In Sartre’s anti-materialist analysis, that woman was guilty of Bad Faith—of evasion of her existential responsibility and not being true to the truth, including the awful fact that we and only we are will, not matter, and must decide everything and anything in order to exercise, validate, acknowledge and accept the burden of our existential freedom.

So, my guess is that had Sartre, the arch anti-determinist, been in John’s and Giselle’s shoes, he would have regarded the pressure from above and the argument that hovered over the consultation with the patient as excuses or a kind of “false focus”—much like the puppy that a shy couple will pet together on an awkward first date, almost allowing their fingers to touch, but not quite, instead.

By the same token, shyly or deviously hiding behind the seductive lyrics of a sappy karaoke tune is also a Bad Faith evasion, concealment, stifling and denial of true intentions and hopes.
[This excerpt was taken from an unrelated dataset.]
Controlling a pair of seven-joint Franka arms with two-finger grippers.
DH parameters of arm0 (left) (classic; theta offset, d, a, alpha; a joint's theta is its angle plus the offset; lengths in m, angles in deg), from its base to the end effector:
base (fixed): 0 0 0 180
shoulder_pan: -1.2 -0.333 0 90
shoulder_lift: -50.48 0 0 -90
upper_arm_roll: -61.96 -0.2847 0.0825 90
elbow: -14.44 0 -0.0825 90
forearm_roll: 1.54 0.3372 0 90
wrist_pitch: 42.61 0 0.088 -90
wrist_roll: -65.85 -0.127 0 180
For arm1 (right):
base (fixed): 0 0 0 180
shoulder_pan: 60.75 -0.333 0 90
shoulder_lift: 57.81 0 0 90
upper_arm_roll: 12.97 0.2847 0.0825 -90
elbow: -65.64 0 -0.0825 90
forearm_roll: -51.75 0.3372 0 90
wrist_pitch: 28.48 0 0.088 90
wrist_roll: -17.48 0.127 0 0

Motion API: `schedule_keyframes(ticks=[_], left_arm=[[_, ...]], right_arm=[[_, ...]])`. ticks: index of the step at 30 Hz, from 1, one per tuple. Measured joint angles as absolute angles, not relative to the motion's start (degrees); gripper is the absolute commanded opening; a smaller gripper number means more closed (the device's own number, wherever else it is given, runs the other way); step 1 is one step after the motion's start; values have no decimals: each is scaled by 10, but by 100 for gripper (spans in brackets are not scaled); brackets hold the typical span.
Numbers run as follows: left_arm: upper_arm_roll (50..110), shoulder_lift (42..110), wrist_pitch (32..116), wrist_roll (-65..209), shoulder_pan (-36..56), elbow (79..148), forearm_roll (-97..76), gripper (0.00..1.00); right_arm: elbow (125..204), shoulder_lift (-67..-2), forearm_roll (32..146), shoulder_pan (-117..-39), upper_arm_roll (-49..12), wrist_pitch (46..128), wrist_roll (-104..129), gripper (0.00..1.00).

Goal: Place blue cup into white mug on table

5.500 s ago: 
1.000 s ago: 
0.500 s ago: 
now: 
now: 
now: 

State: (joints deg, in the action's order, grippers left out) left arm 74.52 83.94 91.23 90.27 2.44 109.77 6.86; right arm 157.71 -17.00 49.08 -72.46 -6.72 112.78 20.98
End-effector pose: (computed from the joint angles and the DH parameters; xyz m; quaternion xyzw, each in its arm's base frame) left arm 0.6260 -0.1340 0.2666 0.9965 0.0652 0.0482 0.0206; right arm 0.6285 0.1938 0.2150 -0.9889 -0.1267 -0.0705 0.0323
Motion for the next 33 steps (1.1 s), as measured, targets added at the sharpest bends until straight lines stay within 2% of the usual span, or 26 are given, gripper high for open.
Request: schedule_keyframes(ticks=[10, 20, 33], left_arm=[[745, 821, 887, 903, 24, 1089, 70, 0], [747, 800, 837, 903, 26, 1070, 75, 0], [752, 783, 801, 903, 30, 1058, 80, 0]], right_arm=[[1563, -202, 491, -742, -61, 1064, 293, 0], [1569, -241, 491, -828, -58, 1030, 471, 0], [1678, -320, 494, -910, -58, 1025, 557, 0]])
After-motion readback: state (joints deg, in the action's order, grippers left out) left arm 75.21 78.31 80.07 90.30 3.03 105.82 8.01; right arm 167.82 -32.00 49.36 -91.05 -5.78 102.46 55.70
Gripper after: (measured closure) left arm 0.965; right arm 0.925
Accordingly, if this interpretation of this imagined Sartrean negative response to triangulation is accurate and convincing, what should you do when triangulating is both possible and tempting as a way out of conflict—especially when focusing on the 3rd thing seems like Bad Faith?

Do what Sartre would do.

Choose.

Just don’t choose triangulation…

…even if that would be a free choice and a free expression of your indomitable free will.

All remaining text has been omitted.